A contributing factor to my frustration was that I was trying to watch a show that had originally been carved up into the old YouTube-sized ten-minute chunks, which greatly multiplied the number of ads I had to deal with.
Part of this problem is one of perception. While it wasn’t fair for me to lay the blame for “too many ads” on Blip (again, discounting the malfunctions that made me repeat ads) it’s a mistake that a lot of people are going to make, because video advertising doesn’t usually work like this. When a show doubles up on the ads, we don’t blame the cast of House or CSI: Spokane or whatever show we’re watching. We blame the network. Ideally, there needs to be some way to communicate this to viewers. (I have no idea how to accomplish this.) There needs to be a feedback loop between viewers and producers, so producers can get a sense of how much (or how little) advertising impacts viewer experience.
For shows migrating from YouTube, I’d suggest that producers only enable pre-roll ads once per episode.
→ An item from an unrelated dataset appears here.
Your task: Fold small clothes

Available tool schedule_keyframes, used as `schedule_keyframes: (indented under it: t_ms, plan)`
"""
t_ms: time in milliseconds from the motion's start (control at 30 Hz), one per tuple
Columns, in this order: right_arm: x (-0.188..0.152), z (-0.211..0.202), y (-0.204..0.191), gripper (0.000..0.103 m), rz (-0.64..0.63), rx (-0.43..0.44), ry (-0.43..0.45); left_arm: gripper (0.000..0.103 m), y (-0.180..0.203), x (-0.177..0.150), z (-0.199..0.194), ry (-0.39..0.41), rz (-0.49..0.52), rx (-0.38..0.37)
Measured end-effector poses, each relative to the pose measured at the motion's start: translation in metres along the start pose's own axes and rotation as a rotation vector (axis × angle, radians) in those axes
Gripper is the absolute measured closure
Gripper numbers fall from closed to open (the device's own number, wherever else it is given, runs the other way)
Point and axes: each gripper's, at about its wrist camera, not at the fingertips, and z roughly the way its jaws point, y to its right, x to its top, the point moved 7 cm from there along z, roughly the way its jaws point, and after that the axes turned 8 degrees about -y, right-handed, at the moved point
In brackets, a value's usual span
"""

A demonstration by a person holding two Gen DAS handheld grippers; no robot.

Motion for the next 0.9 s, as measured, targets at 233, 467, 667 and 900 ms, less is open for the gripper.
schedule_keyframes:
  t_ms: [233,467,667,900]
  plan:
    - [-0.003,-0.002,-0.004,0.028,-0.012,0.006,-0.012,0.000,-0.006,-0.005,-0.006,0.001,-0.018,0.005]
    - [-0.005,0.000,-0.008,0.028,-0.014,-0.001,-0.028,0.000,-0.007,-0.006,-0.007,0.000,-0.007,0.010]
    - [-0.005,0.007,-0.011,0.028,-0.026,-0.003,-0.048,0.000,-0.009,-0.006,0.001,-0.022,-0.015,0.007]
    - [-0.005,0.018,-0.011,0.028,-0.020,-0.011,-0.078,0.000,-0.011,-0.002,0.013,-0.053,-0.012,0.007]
If you’ve got a half-hour show in three segments, put the pre-roll on parts two and / or three. That way people can settle in and enjoy the show for a bit before they get hit with an ad. This has less of a chance to driving people away who aren’t yet invested in the show, and will make things less painful for people going through the archives looking for a particular episode. (I can’t begin to tell you what a painful proposition that is.)
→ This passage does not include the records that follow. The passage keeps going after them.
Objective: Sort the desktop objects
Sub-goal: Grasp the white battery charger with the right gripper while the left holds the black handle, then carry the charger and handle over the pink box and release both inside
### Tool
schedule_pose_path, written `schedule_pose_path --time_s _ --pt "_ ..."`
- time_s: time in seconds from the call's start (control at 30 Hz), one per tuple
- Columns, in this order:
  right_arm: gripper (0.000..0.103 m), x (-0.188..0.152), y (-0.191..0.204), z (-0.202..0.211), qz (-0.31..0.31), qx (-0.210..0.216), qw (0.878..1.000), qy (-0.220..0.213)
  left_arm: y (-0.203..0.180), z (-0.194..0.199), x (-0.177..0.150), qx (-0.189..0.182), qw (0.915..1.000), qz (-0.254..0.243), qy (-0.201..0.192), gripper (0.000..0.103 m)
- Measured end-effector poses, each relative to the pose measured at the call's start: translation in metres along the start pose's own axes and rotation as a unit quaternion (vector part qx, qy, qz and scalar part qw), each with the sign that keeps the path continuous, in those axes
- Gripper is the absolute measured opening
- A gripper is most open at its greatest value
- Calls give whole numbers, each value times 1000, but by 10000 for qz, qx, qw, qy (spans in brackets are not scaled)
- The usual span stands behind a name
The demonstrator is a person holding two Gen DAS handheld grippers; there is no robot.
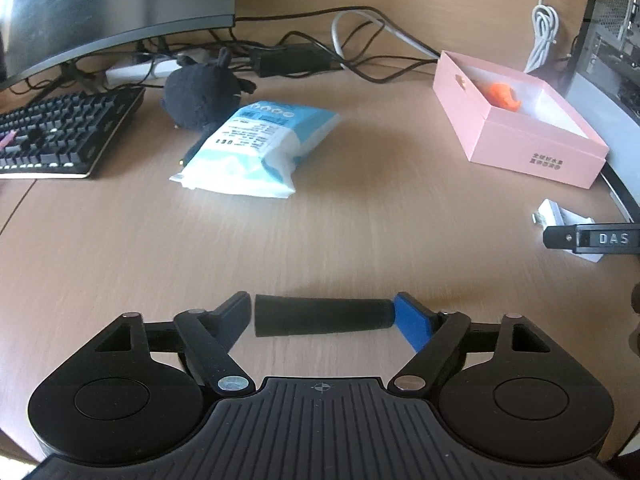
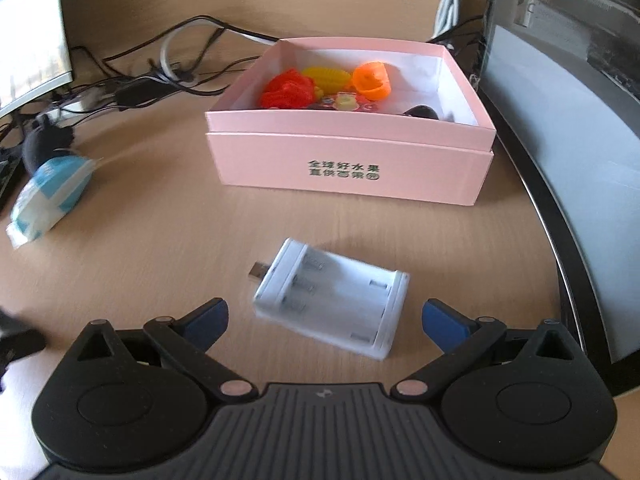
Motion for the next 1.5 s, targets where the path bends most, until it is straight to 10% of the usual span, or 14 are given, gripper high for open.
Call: schedule_pose_path --time_s 0.13,0.3,0.4,0.6,1.5 --pt "82 0 -6 -1 134 87 9999 37 3 6 1 -52 10000 79 -11 91" --pt "83 -10 -23 11 304 100 9994 143 -5 6 -1 -171 9999 -5 11 93" --pt "102 -13 -29 14 208 116 9997 65 -10 6 -2 -155 9998 -80 22 94" --pt "102 -8 -29 2 -413 43 9991 15 -9 11 -4 -75 9999 -85 25 95" --pt "92 -18 -4 8 504 300 9982 -85 -30 4 -9 129 9993 -320 142 80"
Point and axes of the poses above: each gripper's, at about its wrist camera, not at the fingertips, and z roughly against the way its jaws point, y to its left, x to its top, the point moved 3 cm from there along -z, roughly the way its jaws point, and after that the axes turned 4 degrees about x, right-handed, at the moved point
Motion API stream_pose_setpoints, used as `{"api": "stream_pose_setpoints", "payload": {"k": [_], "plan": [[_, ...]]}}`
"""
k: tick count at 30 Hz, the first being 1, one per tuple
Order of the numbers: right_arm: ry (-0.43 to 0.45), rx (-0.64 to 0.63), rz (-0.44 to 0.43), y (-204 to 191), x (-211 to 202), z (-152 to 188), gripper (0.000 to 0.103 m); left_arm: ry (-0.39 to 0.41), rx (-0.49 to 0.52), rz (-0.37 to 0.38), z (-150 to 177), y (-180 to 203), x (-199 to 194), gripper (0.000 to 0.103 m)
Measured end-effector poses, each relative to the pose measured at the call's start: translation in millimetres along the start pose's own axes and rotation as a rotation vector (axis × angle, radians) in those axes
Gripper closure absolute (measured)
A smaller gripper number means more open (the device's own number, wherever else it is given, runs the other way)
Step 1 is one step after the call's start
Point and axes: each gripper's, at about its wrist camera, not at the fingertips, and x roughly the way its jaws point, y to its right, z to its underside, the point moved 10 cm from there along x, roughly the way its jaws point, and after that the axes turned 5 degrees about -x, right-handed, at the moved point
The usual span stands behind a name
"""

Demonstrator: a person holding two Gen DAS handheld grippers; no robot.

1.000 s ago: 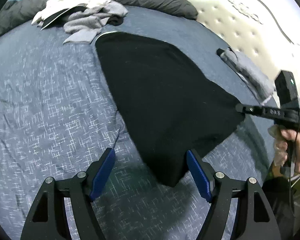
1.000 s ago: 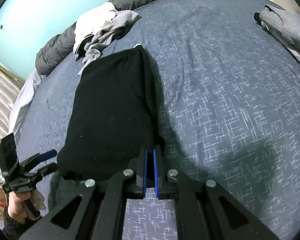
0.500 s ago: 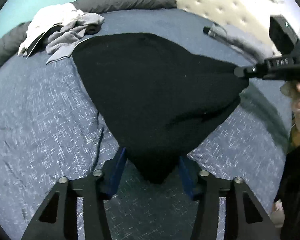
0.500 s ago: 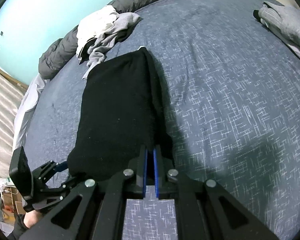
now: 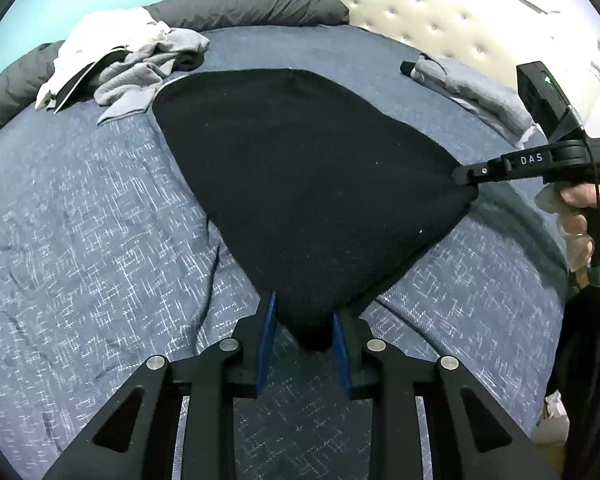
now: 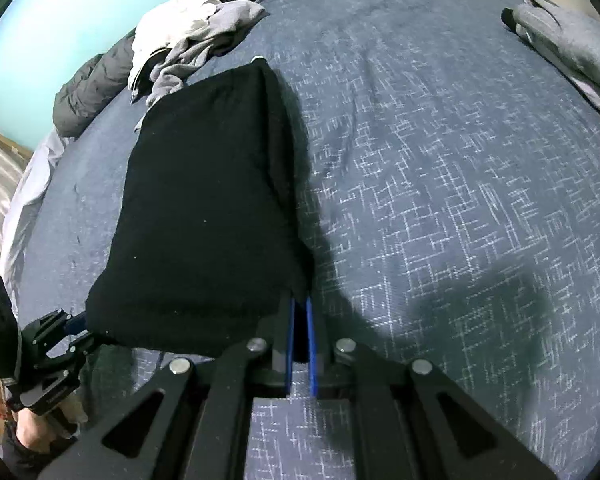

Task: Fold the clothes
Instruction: 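Grasp the sweatshirt end with the right gripper beside the left gripper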

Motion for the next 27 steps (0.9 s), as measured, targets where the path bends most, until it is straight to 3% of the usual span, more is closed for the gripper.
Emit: {"api": "stream_pose_setpoints", "payload": {"k": [2, 4, 6, 8, 10, 14, 19, 21, 24, 27], "plan": [[-0.008, -0.017, -0.003, -2.2, -0.8, -1.1, 0.098, 0.001, -0.014, 0.011, -2.3, 0.9, -4.3, 0.074], [-0.024, -0.014, 0.002, -1.0, -2.8, -1.1, 0.087, -0.004, -0.034, 0.022, -4.6, 3.2, -11.8, 0.073], [-0.017, -0.011, 0.008, -0.2, -9.3, -3.5, 0.087, 0.014, -0.047, 0.048, -11.0, 9.3, -25.8, 0.071], [0.011, -0.020, 0.018, -3.5, -19.5, -8.6, 0.086, 0.050, -0.045, 0.080, -22.9, 16.7, -42.2, 0.063], [0.046, -0.027, 0.027, -7.9, -29.5, -14.9, 0.086, 0.085, -0.059, 0.092, -34.8, 18.6, -46.5, 0.039], [0.108, -0.056, 0.013, -29.1, -36.2, -33.9, 0.086, 0.128, -0.095, 0.087, -53.0, 15.7, -38.3, 0.037], [0.076, -0.118, 0.009, -46.9, -11.9, -34.8, 0.087, 0.056, -0.101, 0.036, -46.1, 6.7, -7.7, 0.038], [0.038, -0.141, 0.036, -41.1, 0.1, -23.4, 0.087, 0.023, -0.118, 0.038, -38.4, 4.3, 2.1, 0.038], [0.019, -0.145, 0.077, -22.9, 12.0, -10.7, 0.098, 0.002, -0.134, 0.052, -30.7, 4.8, 10.7, 0.037], [0.017, -0.137, 0.067, -18.9, 13.1, -6.7, 0.099, 0.002, -0.127, 0.042, -30.1, 6.3, 11.0, 0.037]]}}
Of course, there will always be misguided, short-sighted, or uninformed people who will set the advertising to maximum, which will exacerbate the adblock problem I talked about in my original post. There is a point of diminishing returns to all advertising, and to find that point takes time and analysis. Maybe doubling your ads will double your money at no cost to viewership. (You win.) Maybe doubling your ads will double your per-view income but drive away half your viewers. (You lose a little. You’re making the same money but your show has half the reach.) Maybe it will only slightly increase your per-view income, gut your fan base, and drive a bunch of people to use adblock. (You lose, I lose, your viewers lose, everybody loses.)
I’m still planning on coming back to this topic in the future, but I didn’t want to wait any longer to clear that up. Since the weight of my tirade was about how “spammy” the service was, I wanted to apologize and make this point clear. Blip isn’t poisoning the well, as I put it. (Some) content producers are. Hopefully this is something that can be corrected over time. I used to see ad-heavy web pages all the time. Now they are very rare, and mostly ignored. Most website owners found the right balance, and Google pagerank took care of the ones who didn’t. I’m hoping we can see the same balance for video. Ideally we’ll have a setup where guys like Spoony and SF Debris can make a decent paycheck without the rest of us having to watch the same commercial six times an hour, and everyone will win.
So again, sorry about the whole, “They are a blight on the internet thing.”
(Again, posted in “rants” only so it will follow the others in the archives.)